In April 2015, Holder made his debut as a singer in his one-man cabaret entitled "At Home and Abroad", with music direction by Philip Foster, playing a sold-out show at The Crazy Coqs in London's Piccadilly, where Holder performed his own compositions as well as songs by Cole Porter, Noël Coward, Stephen Sondheim, Peter Allen and Rodgers & Hart. A subsequent show in May 2016 at the same venue was entitled SUITE 60 and received a four-star review from BritishTheatre.com, where Douglas Mayo commented: "Holder succeeds in weaving a spell over his audience. It's a blend of live performance and multi-media, that is perfectly placed in the intimacy of a venue like Crazy Coqs....his ability to deliver truth and drama through song enables him to captivate an audience for nearly two hours and leave them wanting more."

In August 2016, Holder appeared at the Victoria & Albert Museum in conversation with Greta Chaffer, in a special event entitled "Christian Holder: A life in performance, New York and London".

The 2020 exhibition Père et Fils, featured recent work by Holder alongside previously unseen pieces by his father, hosted by Campbell's of London in South Kensington.

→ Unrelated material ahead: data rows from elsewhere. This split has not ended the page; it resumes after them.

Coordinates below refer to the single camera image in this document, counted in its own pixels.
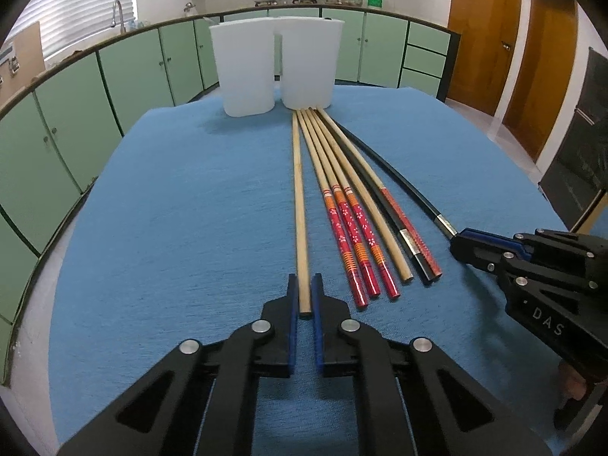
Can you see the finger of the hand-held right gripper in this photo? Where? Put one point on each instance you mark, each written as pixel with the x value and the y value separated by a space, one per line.
pixel 479 254
pixel 494 237

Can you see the white window blinds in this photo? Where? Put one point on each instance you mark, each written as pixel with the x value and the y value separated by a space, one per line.
pixel 80 4

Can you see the kitchen sink faucet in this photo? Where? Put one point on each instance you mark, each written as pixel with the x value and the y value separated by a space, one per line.
pixel 118 12

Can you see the plain wooden chopstick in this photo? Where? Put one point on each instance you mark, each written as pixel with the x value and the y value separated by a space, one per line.
pixel 299 223
pixel 366 199

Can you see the cardboard box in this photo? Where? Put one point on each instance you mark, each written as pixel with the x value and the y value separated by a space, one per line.
pixel 31 57

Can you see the person's right hand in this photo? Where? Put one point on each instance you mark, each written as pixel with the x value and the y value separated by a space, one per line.
pixel 572 384

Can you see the wooden door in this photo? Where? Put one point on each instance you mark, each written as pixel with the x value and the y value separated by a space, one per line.
pixel 479 33
pixel 541 71

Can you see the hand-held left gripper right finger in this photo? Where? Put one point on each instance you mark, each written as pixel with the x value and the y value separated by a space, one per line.
pixel 317 342

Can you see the white plastic container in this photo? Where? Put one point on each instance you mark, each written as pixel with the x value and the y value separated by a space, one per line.
pixel 242 66
pixel 308 61

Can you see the green lower kitchen cabinets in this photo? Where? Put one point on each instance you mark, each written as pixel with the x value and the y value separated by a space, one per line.
pixel 66 118

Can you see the black chopstick with red pattern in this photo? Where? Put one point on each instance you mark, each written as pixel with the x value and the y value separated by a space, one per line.
pixel 396 209

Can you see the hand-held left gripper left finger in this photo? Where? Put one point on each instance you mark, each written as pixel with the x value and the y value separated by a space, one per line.
pixel 293 342

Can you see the red floral chopstick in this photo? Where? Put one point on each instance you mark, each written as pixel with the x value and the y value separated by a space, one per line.
pixel 369 237
pixel 354 237
pixel 343 242

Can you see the dark panel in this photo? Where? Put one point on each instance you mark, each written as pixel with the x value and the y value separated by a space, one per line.
pixel 579 152

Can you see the blue tablecloth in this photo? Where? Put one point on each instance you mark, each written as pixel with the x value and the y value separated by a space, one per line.
pixel 190 223

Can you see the black chopstick with silver band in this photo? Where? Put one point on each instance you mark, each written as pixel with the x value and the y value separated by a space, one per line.
pixel 407 242
pixel 444 224

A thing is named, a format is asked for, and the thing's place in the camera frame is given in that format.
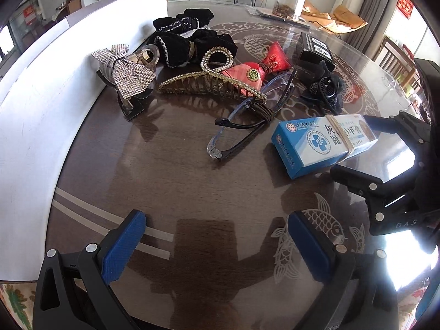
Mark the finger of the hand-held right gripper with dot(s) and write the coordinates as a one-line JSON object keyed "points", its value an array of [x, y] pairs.
{"points": [[357, 180], [402, 125]]}

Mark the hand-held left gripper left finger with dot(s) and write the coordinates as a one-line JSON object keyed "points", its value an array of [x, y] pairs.
{"points": [[120, 247]]}

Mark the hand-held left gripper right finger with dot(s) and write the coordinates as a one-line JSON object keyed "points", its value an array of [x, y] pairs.
{"points": [[309, 247]]}

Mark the blue white medicine box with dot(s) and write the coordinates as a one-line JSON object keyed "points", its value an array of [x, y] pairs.
{"points": [[319, 144]]}

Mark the black cardboard box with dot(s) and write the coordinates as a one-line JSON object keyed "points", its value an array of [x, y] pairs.
{"points": [[314, 55]]}

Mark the rhinestone bow hair clip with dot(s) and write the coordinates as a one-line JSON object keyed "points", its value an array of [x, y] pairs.
{"points": [[130, 75]]}

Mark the gold rhinestone hair claw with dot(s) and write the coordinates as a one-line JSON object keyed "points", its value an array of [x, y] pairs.
{"points": [[192, 84]]}

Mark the brown patterned glass desktop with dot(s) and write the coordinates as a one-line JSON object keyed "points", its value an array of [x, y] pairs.
{"points": [[206, 196]]}

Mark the wooden dining chair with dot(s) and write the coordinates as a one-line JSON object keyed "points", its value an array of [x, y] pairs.
{"points": [[395, 62]]}

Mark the black hair claw clip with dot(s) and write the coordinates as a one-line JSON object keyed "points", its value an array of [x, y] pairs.
{"points": [[326, 86]]}

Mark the floral tablecloth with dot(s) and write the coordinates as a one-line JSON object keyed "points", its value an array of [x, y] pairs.
{"points": [[15, 306]]}

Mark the grey curtain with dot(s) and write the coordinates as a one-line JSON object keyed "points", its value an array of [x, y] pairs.
{"points": [[378, 7]]}

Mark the orange lounge chair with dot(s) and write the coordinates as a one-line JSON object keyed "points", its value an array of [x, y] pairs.
{"points": [[343, 15]]}

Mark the red pink fabric sachet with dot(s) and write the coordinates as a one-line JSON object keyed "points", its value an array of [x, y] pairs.
{"points": [[247, 74]]}

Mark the white storage box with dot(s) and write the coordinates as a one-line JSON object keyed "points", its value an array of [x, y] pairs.
{"points": [[51, 110]]}

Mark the clear plastic jar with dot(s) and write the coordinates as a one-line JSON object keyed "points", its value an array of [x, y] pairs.
{"points": [[288, 0]]}

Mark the clear acrylic hair clip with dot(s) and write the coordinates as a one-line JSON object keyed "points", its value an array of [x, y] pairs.
{"points": [[149, 55]]}

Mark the black velvet bow white trim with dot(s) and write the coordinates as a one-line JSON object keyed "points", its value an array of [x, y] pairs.
{"points": [[178, 46]]}

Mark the black velvet scrunchie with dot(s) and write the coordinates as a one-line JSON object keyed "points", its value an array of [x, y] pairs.
{"points": [[185, 19]]}

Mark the small wooden cabinet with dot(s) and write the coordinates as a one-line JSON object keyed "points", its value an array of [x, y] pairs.
{"points": [[74, 6]]}

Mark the red door poster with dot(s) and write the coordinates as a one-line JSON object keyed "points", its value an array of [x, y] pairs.
{"points": [[29, 14]]}

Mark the red wall decoration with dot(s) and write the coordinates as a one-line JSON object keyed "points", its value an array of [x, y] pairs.
{"points": [[405, 5]]}

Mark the clear blue frame glasses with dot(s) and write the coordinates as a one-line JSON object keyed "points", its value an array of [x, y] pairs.
{"points": [[223, 122]]}

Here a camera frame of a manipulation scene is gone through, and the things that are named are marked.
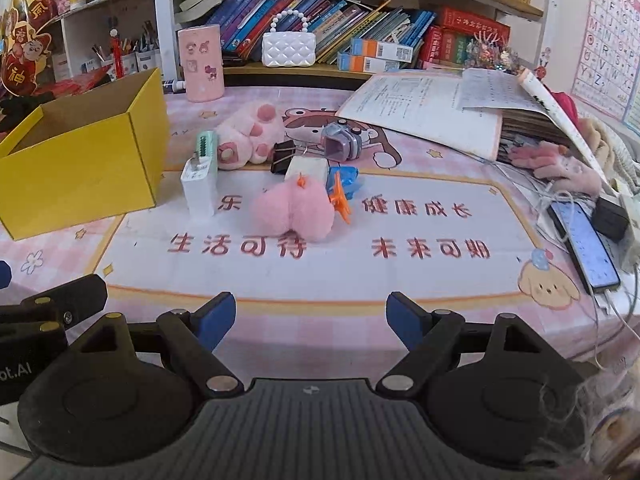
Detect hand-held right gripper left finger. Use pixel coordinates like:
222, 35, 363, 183
75, 291, 244, 398

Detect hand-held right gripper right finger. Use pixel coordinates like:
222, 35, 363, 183
376, 291, 548, 398

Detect yellow cardboard box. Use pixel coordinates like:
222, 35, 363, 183
0, 67, 171, 241

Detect pink fluffy pompom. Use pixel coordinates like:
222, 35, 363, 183
250, 175, 335, 244

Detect white charger plug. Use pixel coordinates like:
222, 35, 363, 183
180, 157, 219, 219

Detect orange hair claw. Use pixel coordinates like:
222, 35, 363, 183
327, 172, 353, 225

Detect blue plastic clip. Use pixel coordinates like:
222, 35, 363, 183
325, 165, 360, 202

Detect green hair clip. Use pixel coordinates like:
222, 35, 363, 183
194, 130, 219, 171

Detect black binder clip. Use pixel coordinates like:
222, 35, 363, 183
270, 141, 299, 176

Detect small white box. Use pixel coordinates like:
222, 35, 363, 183
285, 156, 331, 182

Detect purple grey toy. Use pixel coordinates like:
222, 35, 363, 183
320, 119, 363, 163

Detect pink plush paw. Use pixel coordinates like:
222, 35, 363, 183
214, 101, 286, 171

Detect black smartphone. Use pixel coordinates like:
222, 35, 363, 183
546, 200, 621, 295

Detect open white workbook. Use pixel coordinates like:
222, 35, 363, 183
336, 72, 503, 162

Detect pink fuzzy glove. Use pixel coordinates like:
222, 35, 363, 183
510, 141, 603, 196

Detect fuzzy beige sleeve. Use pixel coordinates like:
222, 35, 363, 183
525, 360, 640, 480

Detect stack of flat books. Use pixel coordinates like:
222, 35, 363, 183
500, 109, 581, 161

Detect black power adapter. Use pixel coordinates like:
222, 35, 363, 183
592, 195, 630, 242

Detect red figure decoration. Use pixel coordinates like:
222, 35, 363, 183
0, 0, 63, 102

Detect printed paper sheet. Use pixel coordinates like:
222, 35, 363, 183
457, 67, 538, 111

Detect pen holders with pens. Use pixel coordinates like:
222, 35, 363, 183
90, 17, 162, 80

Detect pink cylindrical container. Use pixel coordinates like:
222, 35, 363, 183
177, 24, 225, 103

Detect orange and blue carton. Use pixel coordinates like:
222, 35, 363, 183
336, 52, 402, 73
350, 37, 423, 62

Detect curled white booklet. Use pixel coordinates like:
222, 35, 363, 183
520, 70, 613, 187

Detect magenta cloth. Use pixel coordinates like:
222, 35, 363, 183
542, 85, 582, 131

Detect cream fuzzy fabric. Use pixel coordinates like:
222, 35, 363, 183
575, 115, 640, 196

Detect colourful trinket cluster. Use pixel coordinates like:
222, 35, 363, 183
465, 34, 522, 73

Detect white shelf unit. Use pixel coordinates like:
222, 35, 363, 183
47, 0, 168, 86

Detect red dictionaries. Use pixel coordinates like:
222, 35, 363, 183
420, 7, 511, 68

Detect row of colourful books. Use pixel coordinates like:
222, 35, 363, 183
220, 0, 437, 66

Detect thick paperback book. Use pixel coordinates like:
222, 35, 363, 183
177, 0, 236, 24

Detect white cable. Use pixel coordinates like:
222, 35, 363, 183
492, 157, 640, 372

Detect white quilted pearl-handle handbag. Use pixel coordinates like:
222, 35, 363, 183
261, 7, 317, 67

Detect alphabet wall poster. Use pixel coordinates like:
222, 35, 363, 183
570, 0, 640, 125

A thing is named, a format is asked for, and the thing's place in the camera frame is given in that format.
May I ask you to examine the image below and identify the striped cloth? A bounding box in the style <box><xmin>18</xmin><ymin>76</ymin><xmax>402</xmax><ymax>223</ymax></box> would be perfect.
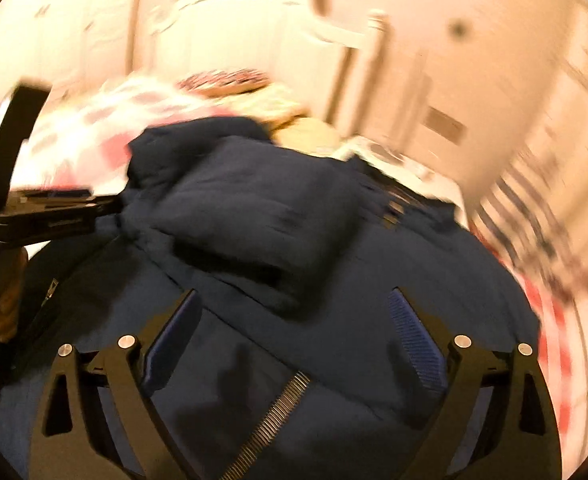
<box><xmin>468</xmin><ymin>157</ymin><xmax>588</xmax><ymax>303</ymax></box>

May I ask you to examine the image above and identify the red white checkered plastic tablecloth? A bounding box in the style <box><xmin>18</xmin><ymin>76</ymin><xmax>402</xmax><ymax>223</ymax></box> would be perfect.
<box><xmin>13</xmin><ymin>76</ymin><xmax>588</xmax><ymax>453</ymax></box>

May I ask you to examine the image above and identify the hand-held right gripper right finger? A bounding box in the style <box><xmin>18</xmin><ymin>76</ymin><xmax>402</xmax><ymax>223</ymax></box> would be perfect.
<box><xmin>386</xmin><ymin>287</ymin><xmax>563</xmax><ymax>480</ymax></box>

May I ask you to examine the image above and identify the person's left hand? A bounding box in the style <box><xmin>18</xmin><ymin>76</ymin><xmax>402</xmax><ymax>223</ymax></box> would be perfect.
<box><xmin>0</xmin><ymin>250</ymin><xmax>29</xmax><ymax>345</ymax></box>

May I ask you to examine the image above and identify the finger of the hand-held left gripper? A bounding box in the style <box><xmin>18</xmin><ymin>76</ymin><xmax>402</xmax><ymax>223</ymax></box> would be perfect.
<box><xmin>0</xmin><ymin>186</ymin><xmax>126</xmax><ymax>247</ymax></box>

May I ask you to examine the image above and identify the dotted red cushion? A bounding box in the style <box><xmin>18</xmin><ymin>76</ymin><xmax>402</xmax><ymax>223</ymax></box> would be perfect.
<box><xmin>176</xmin><ymin>67</ymin><xmax>273</xmax><ymax>97</ymax></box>

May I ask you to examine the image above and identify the navy padded jacket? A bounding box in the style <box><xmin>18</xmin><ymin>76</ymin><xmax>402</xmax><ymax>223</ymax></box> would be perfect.
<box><xmin>0</xmin><ymin>116</ymin><xmax>543</xmax><ymax>480</ymax></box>

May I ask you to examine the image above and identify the yellow floral blanket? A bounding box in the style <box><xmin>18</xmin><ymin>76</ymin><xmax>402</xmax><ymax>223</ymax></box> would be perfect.
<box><xmin>254</xmin><ymin>85</ymin><xmax>347</xmax><ymax>153</ymax></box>

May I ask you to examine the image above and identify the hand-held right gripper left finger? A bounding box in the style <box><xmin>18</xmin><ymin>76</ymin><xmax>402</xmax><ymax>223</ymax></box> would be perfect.
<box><xmin>26</xmin><ymin>288</ymin><xmax>205</xmax><ymax>480</ymax></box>

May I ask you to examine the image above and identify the cream wooden bed headboard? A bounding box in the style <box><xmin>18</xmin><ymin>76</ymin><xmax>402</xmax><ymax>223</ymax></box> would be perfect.
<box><xmin>134</xmin><ymin>0</ymin><xmax>477</xmax><ymax>161</ymax></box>

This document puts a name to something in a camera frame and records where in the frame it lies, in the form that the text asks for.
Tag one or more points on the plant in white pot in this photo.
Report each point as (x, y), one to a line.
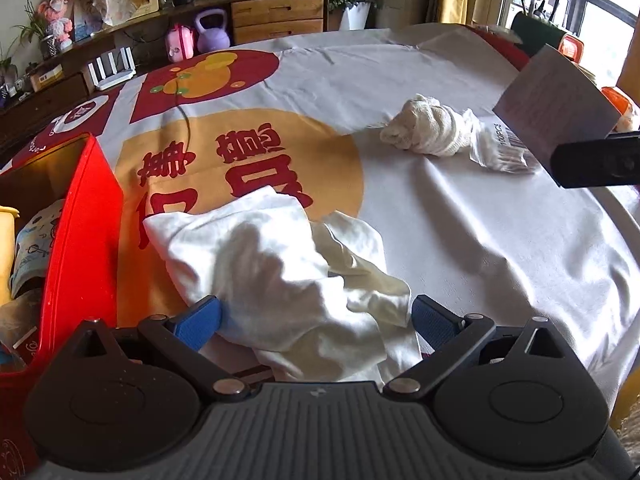
(356, 15)

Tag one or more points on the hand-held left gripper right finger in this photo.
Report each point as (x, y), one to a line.
(430, 317)

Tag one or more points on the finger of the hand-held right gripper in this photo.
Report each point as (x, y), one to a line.
(595, 160)

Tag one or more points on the purple kettlebell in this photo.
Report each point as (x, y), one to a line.
(214, 37)

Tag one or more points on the light wooden drawer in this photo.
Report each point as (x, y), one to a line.
(277, 31)
(277, 10)

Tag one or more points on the red cardboard box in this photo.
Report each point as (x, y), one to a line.
(80, 260)

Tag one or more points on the white shirt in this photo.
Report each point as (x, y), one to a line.
(250, 260)

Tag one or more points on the clear plastic bag with barcode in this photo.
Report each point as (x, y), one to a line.
(500, 156)

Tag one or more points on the rolled cream towel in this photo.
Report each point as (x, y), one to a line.
(425, 125)

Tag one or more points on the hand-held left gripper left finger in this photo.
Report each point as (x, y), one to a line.
(200, 317)

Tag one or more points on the pink toy case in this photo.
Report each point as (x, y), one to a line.
(180, 45)

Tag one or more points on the dark pen holder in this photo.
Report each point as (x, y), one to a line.
(537, 30)

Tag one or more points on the long wooden cabinet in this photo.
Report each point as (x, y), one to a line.
(50, 105)

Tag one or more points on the blue picture frame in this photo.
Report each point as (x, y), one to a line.
(87, 17)

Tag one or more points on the white router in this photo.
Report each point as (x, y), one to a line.
(110, 72)

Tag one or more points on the pink doll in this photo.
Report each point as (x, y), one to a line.
(56, 22)

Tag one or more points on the printed red and white tablecloth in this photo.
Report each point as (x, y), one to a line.
(450, 220)

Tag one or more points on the cartoon print cloth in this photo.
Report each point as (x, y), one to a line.
(37, 245)

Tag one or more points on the orange lidded container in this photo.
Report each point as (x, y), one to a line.
(571, 49)
(620, 102)

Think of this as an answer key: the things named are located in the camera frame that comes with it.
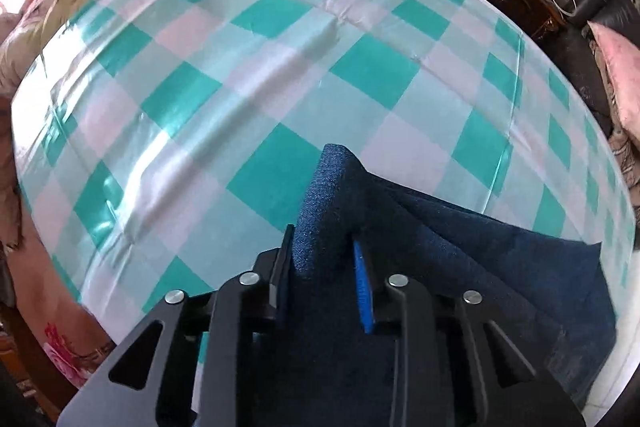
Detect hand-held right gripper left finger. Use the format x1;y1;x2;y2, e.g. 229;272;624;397
57;223;296;427

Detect blue denim pants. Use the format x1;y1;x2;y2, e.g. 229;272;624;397
250;143;618;427

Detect pink quilted pillow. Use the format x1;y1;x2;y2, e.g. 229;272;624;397
587;21;640;138

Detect teal white checkered tablecloth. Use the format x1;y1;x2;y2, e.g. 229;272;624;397
10;0;636;348

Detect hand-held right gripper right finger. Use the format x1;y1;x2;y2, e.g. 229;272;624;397
352;239;586;427

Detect red floral bedspread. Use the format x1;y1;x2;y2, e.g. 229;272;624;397
0;0;438;408

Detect brown plaid blanket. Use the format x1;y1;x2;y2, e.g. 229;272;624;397
607;127;640;190

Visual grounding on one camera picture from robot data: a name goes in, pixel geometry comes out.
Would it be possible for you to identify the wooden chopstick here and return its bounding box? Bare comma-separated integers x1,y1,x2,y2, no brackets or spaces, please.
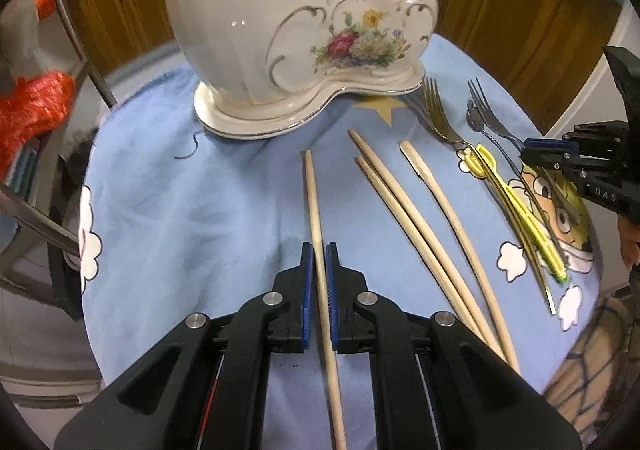
302,149,348,450
347,129,503,358
399,140,521,375
354,156,496,348

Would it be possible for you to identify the yellow tulip plastic utensil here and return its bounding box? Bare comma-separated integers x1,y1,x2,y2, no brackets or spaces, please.
459,144,570,285

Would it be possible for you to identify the white floral ceramic utensil holder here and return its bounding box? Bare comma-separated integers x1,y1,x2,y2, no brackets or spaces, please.
164,0,445,141

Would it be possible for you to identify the blue cartoon printed tablecloth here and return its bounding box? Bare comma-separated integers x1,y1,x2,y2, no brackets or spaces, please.
80,32,603,450

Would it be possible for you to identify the dark loose thread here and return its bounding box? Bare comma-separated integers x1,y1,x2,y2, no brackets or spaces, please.
174,130,206,161

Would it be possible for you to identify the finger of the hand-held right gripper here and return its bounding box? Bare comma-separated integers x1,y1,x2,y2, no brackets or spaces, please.
521,121,630,154
519,150,593,181

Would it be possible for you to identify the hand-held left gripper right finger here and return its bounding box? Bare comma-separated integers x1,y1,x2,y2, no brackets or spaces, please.
325,242,583,450

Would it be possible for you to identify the red crumpled plastic bag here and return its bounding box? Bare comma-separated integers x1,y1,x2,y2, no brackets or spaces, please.
0,70,77,171

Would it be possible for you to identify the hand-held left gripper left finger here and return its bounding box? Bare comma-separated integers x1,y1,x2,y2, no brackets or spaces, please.
52,241,316,450

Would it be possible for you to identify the silver fork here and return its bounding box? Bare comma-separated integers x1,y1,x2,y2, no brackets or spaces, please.
466,78,585,230

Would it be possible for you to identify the gold fork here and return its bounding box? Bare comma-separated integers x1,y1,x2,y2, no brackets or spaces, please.
421,76,558,316

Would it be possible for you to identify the person's right hand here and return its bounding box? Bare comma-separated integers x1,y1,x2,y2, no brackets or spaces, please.
618,219,640,272

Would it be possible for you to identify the metal shelf rack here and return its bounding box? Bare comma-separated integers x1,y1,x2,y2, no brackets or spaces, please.
0,0,120,406

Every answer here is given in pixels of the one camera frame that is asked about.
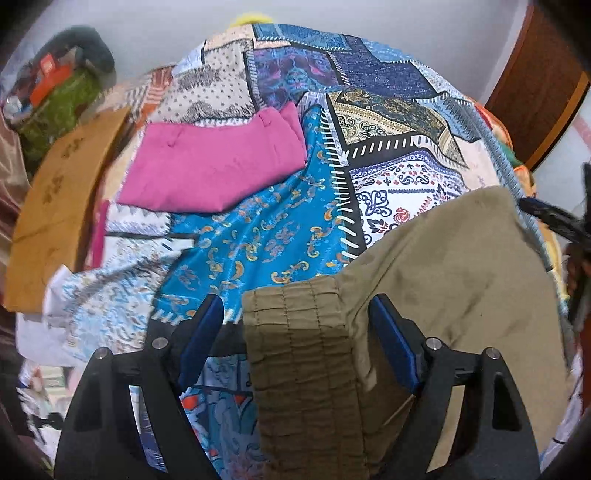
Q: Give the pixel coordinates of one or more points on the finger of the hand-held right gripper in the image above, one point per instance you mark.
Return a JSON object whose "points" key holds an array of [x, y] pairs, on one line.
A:
{"points": [[554, 220]]}

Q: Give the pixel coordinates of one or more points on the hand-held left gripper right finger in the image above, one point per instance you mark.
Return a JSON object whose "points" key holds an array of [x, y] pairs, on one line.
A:
{"points": [[392, 336]]}

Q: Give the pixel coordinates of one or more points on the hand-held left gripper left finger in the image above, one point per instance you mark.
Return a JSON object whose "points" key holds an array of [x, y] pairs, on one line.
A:
{"points": [[202, 333]]}

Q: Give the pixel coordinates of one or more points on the olive green pants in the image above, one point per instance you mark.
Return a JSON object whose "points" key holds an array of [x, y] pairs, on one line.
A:
{"points": [[443, 272]]}

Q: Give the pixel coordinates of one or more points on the wooden door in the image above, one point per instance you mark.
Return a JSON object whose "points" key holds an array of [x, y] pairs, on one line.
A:
{"points": [[538, 83]]}

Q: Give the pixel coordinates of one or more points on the white printed cloth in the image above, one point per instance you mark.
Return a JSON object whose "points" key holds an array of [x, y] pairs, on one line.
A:
{"points": [[46, 360]]}

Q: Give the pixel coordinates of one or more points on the folded magenta cloth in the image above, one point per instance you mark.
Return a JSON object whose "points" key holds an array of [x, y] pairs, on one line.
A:
{"points": [[217, 161]]}

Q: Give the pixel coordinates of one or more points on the patchwork printed bedsheet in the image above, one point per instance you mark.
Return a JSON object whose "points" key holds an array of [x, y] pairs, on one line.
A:
{"points": [[295, 152]]}

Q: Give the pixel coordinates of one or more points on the green patterned bag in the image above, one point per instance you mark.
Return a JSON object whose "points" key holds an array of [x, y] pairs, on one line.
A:
{"points": [[60, 110]]}

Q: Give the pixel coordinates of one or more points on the orange box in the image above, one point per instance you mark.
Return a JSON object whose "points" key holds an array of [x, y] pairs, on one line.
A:
{"points": [[50, 78]]}

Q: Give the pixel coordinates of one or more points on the dark grey cloth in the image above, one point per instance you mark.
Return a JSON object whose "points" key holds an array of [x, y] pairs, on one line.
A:
{"points": [[87, 44]]}

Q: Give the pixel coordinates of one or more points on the yellow object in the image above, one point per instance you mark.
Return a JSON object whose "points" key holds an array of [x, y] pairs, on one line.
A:
{"points": [[251, 19]]}

Holder wrote and directed the play Ida Rubinstein: The Final Act, which was staged in 2021 at the Playground Theatre, with ballerina Naomi Sorkin performing the title role.

In 2024, Holder published a limited edition fine art book about his father, entitled Boscoe Holder: Travels in Rhythm, A Life of Art and Dance.

Holder died unexpectedly at his home in London on 18 February 2025, aged 75, having the previous week announced plans for a show called Christian Holder: Songs and Stories that was to be held in New York in April 2025.

==Awards==
On 7 April 1991, Christian Holder, Boscoe Holder, and Geoffrey Holder jointly received, in Philadelphia, the first Drexel University Award for International Excellence. Also, an award for Outstanding Contribution to the Arts was given to him by Philadanco in 1995.